[DATA SHOWN Boundary: Start]

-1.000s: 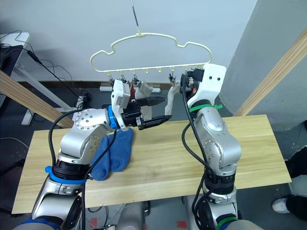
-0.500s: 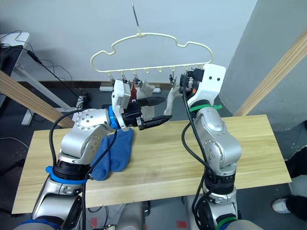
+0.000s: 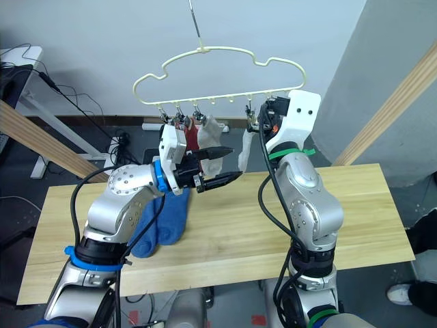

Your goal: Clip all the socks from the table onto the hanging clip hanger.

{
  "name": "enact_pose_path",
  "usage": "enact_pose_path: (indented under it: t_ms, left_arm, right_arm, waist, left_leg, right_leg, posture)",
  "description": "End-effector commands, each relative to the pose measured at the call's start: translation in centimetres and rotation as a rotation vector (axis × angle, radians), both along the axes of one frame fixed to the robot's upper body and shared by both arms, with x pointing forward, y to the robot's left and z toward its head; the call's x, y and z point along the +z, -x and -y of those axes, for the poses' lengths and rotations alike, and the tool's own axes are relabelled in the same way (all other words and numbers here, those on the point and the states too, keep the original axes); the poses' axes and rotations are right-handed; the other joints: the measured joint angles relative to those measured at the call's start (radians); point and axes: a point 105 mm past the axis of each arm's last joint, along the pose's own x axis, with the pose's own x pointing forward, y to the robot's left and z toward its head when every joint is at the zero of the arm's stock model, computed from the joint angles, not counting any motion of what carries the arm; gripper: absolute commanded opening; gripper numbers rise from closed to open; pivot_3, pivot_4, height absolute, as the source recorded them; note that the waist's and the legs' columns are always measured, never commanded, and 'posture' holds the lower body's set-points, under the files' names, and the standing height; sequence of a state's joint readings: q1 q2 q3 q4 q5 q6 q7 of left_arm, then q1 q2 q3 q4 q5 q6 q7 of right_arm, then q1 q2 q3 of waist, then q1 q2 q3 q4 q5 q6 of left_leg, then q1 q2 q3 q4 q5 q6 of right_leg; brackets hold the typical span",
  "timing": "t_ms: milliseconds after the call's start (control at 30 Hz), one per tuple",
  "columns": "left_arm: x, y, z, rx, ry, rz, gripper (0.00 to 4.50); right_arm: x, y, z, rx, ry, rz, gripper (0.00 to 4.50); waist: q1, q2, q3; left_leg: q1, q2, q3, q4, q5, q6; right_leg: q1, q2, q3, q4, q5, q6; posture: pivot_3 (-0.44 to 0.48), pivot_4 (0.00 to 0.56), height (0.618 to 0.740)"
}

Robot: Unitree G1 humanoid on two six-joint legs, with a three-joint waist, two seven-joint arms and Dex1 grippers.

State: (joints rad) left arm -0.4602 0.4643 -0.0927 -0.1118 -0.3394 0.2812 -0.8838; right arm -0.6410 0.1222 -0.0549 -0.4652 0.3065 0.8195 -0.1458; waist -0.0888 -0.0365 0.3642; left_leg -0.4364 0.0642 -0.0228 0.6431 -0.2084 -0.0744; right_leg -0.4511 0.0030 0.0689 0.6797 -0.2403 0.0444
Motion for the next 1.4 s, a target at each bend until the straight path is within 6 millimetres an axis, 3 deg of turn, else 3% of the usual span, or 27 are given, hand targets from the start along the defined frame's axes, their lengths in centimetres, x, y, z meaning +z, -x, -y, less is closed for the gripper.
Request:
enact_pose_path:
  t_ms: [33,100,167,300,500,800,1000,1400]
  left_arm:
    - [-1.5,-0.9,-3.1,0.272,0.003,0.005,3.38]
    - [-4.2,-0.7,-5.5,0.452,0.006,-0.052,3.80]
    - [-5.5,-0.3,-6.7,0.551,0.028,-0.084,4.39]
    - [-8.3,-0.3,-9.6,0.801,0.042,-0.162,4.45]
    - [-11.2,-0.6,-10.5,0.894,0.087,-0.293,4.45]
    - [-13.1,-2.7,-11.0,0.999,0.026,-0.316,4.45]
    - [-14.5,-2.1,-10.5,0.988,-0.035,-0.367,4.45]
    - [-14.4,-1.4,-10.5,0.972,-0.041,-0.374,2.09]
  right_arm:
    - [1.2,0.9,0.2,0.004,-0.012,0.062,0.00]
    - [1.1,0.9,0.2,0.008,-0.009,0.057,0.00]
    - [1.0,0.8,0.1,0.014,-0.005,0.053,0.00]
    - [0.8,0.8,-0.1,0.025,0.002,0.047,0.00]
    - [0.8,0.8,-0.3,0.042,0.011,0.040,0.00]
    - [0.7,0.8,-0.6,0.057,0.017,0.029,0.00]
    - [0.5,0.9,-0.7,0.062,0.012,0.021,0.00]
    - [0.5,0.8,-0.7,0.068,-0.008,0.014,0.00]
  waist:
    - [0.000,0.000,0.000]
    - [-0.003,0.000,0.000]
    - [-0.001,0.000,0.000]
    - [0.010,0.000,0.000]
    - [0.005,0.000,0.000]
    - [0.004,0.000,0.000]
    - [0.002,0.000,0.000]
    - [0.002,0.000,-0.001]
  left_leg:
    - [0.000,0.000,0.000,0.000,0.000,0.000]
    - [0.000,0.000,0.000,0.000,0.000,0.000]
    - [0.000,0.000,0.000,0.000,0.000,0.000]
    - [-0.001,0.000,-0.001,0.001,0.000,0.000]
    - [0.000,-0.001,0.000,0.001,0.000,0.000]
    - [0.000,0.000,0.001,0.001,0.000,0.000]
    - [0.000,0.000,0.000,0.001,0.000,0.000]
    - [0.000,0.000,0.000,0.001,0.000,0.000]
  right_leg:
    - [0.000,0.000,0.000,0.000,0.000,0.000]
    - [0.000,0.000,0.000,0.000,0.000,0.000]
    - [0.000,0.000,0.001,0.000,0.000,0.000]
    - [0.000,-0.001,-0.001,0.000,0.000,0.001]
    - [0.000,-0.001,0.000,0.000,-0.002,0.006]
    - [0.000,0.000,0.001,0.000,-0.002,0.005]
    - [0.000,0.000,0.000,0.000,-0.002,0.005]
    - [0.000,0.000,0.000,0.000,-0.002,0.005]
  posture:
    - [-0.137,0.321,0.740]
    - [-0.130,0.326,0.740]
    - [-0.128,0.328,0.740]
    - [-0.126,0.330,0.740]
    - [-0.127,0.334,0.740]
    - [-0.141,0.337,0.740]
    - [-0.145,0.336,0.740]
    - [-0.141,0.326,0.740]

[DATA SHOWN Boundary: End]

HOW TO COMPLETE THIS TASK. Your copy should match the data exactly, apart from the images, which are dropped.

EXERCISE OUTPUT.
-1.000s: 
-0.500s: 
+0.000s: 

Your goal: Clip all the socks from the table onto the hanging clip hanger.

{
  "name": "enact_pose_path",
  "usage": "enact_pose_path: (indented under it: t_ms, left_arm, right_arm, waist, left_leg, right_leg, posture)",
  "description": "End-effector commands, each relative to the pose measured at the call's start: translation in centimetres and rotation as a rotation vector (axis × angle, radians), both along the axes of one frame fixed to the robot's upper body and shared by both arms, with x pointing forward, y to the robot's left and z toward its head; the call's x, y and z point along the +z, -x and -y of those axes, for the poses' lengths and rotations alike, and the tool's own axes are relabelled in the same way (all other words and numbers here, those on the point and the states too, keep the original axes); the poses' axes and rotations are right-handed; the other joints: the measured joint angles relative to those measured at the call's start (radians); point and axes: a point 105 mm past the axis of each arm's last joint, along the pose's own x axis, with the pose's own x pointing forward, y to the robot's left and z toward its head when every joint is at the zero of the arm's stock model, computed from the joint angles, not counting any motion of what carries the arm; gripper: absolute commanded opening; gripper numbers rise from closed to open; pivot_3, pivot_4, height absolute, as the source recorded them; note that the waist's and the legs' columns are always measured, never commanded, and 'posture' holds the lower body's set-points, under the files' names, and the standing height; sequence of a state's joint readings: q1 q2 q3 q4 q5 q6 q7 of left_arm, then q1 q2 q3 q4 q5 q6 q7 of right_arm, then q1 q2 q3 of waist, then q1 q2 q3 q4 q5 q6 of left_leg, then q1 q2 q3 q4 q5 q6 of right_leg; brackets hold the typical span",
  "timing": "t_ms: milliseconds after the call's start (control at 30 Hz), one per tuple",
  "columns": "left_arm: x, y, z, rx, ry, rz, gripper (0.00 to 4.50); right_arm: x, y, z, rx, ry, rz, gripper (0.00 to 4.50); waist: q1, q2, q3; left_leg: q1, q2, q3, q4, q5, q6; right_leg: q1, q2, q3, q4, q5, q6; posture: pivot_3 (-0.44 to 0.48), pivot_4 (0.00 to 0.56), height (0.618 to 0.740)"
}

Robot: Unitree G1 humanoid on two six-joint legs, with a three-joint waist, two seven-joint arms and Dex1 grippers.

State: (joints rad) left arm -0.4602 0.4643 -0.0927 -0.1118 -0.3394 0.2812 -0.8838; right arm -0.6410 0.1222 -0.0549 -0.4652 0.3065 0.8195 -0.1458; waist -0.0888 -0.0365 0.3642; left_leg -0.4364 0.0642 -0.0228 0.6431 -0.2084 -0.0744; right_leg -0.4511 0.0030 0.0689 0.6797 -0.2403 0.0444
Motion for the next 1.4 s, a target at each bend until the straight path is within 6 millimetres an axis, 3 deg of turn, else 3% of the usual span, or 27 are given, hand targets from the start along the defined frame's axes, their lengths in centimetres, x, y, z meaning +z, -x, -y, less is closed for the gripper.
Request:
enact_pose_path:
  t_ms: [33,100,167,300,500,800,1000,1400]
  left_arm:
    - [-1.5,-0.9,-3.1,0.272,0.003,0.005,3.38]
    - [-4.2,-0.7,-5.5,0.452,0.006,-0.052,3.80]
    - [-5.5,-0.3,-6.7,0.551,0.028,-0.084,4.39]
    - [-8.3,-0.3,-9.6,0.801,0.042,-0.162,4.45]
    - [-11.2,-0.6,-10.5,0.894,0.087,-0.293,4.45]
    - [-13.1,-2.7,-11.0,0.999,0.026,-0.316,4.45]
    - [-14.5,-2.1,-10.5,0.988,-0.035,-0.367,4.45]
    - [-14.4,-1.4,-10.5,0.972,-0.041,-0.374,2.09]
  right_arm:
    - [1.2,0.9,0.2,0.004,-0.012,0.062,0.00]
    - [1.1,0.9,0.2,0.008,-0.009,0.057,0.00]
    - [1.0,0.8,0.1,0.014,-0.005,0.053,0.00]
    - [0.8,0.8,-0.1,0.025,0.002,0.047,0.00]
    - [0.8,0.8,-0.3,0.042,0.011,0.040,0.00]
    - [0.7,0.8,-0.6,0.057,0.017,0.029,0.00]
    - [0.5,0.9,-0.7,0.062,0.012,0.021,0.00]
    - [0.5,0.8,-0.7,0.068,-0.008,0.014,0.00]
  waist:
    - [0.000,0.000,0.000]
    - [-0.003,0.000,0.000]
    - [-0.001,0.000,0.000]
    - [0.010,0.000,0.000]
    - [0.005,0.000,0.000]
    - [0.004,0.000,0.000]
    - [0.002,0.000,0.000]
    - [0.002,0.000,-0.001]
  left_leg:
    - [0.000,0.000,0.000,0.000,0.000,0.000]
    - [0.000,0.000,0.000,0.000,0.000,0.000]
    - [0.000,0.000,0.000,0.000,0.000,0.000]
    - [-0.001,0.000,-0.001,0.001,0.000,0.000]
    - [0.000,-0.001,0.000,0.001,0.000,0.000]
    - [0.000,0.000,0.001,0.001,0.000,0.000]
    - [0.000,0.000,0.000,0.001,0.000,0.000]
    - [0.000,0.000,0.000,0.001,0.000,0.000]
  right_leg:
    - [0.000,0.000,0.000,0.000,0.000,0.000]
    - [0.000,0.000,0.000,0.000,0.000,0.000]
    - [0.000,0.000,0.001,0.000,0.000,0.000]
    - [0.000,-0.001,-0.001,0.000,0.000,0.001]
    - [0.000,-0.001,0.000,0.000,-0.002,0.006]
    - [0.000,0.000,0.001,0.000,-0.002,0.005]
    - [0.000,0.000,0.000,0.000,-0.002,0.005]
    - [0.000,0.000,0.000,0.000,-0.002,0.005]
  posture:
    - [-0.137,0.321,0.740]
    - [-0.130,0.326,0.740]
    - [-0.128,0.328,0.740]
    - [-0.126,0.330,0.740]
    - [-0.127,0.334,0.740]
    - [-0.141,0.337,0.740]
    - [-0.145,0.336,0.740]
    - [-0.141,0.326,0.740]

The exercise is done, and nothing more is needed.